Me llamo Verónica Errázuriz. Nací en Santiago, como mi padre, Marcial Errázuriz Espejo-Silva. Mi madre fue su segunda esposa, Emma Lindner, una joven por la que mi padre abandonó a su familia y que bebía los vientos por él. Nunca tuvimos mucho en común mi padre y yo, empezando por la diferencia de edad, y siguiendo con su insolente carácter, su ego inflado y su más que cuestionable moral. En cuanto pude emigré a España.
Fui a parar a Trasmiera, una comarca tranquila debido, imagino, a sus aguas medicinales. Colaboraba en un taller de grabado en Solares donde Marcos pasaba muchas horas. Trabajador abnegado, pensaba yo, pero su fervor era más por mí que por las planchas de cobre.
Cuando volví a Chile para presentarlo, mi madre fue hosca con él. Mi padre ni siquiera se molestó en venir a conocerlo. En las playas de Valparaíso nos sacudimos la arena y la decepción, y a nuestro regreso formamos nuestra familia de dos, empeñándonos a fondo en querernos y en renegar.

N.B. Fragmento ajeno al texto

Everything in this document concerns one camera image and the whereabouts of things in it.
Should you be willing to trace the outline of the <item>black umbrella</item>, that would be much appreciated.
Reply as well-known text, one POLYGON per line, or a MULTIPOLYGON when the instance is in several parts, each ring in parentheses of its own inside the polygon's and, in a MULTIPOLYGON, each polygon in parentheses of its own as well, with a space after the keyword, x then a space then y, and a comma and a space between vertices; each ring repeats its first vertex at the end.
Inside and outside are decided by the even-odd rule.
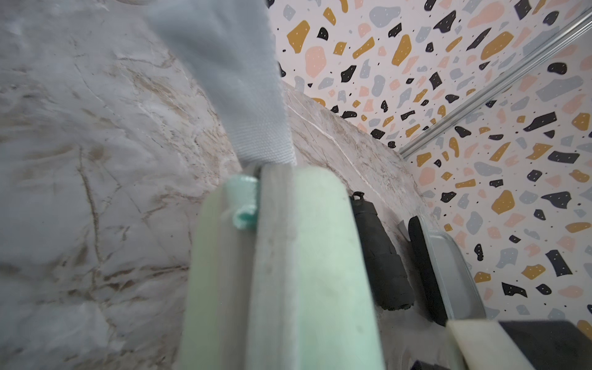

Me quedé embarazada con casi cuarenta años. Cómo he lamentado no haber tenido hijos antes. Diego nació en la semana veintidós. El pequeño Diego nació y murió a los ciento cincuenta y siete días de gestación.
Ellos vinieron desde Santiago. Mi padre se paró delante de mí, sin decir nada, sin mirarme. No se lo reprocho. Yo tampoco tenía ganas de mirar ni de ver. Un vientre irrefutablemente lleno el mío, con todos los síntomas de una embarazada; notaba las patadas en mi interior y me resultaba imposible dormir sobre mi panza por el temor de aplastar al bebé que ya no gestaba.
En el coche, a solas, podía gritar a conciencia, de rabia, de tristeza, de culpa, de horror, porque es necesario expresar el duelo así, vivamente, pero es incómodo para otros. No sabemos acompañar, porque es mucho más fácil juzgar y aleccionar, cuestionar el comportamiento de alguien que intentar comprenderlo. Escuché a mis padres en la cocina opinando sobre cómo me recreaba en mi dolor. Yo perturbaba la vida cotidiana que deseaban recuperar cuanto antes.
Reuní el coraje para pedirles que al final del mes regresaran a su casa. Volaron a Chile ese mismo fin de semana. Mi madre se despidió con un roce en la mejilla que intentaba ser un beso, y no hemos vuelto a hablar desde entonces. No es por maldad, ignorancia, desinterés. Es sencillamente por la incapacidad de enfrentarnos a la verdad.
Paseo por lugares oxigenados, luminosos. Hundo los pies en la arena de La Playuca, toco los árboles en el Sendero de los porqués. Intento recuperar algo de mi brillo, asimilando a la vez convivir con esa bola de pelo gris alojada en mi garganta. Durante el tiempo que me queda, de cuya fugacidad soy plenamente consciente, colecciono escenas en las que Diego está presente, no sea que un día no piense en él, y entonces se muera de verdad.
Ya no somos una familia de dos. Somos una familia de tres.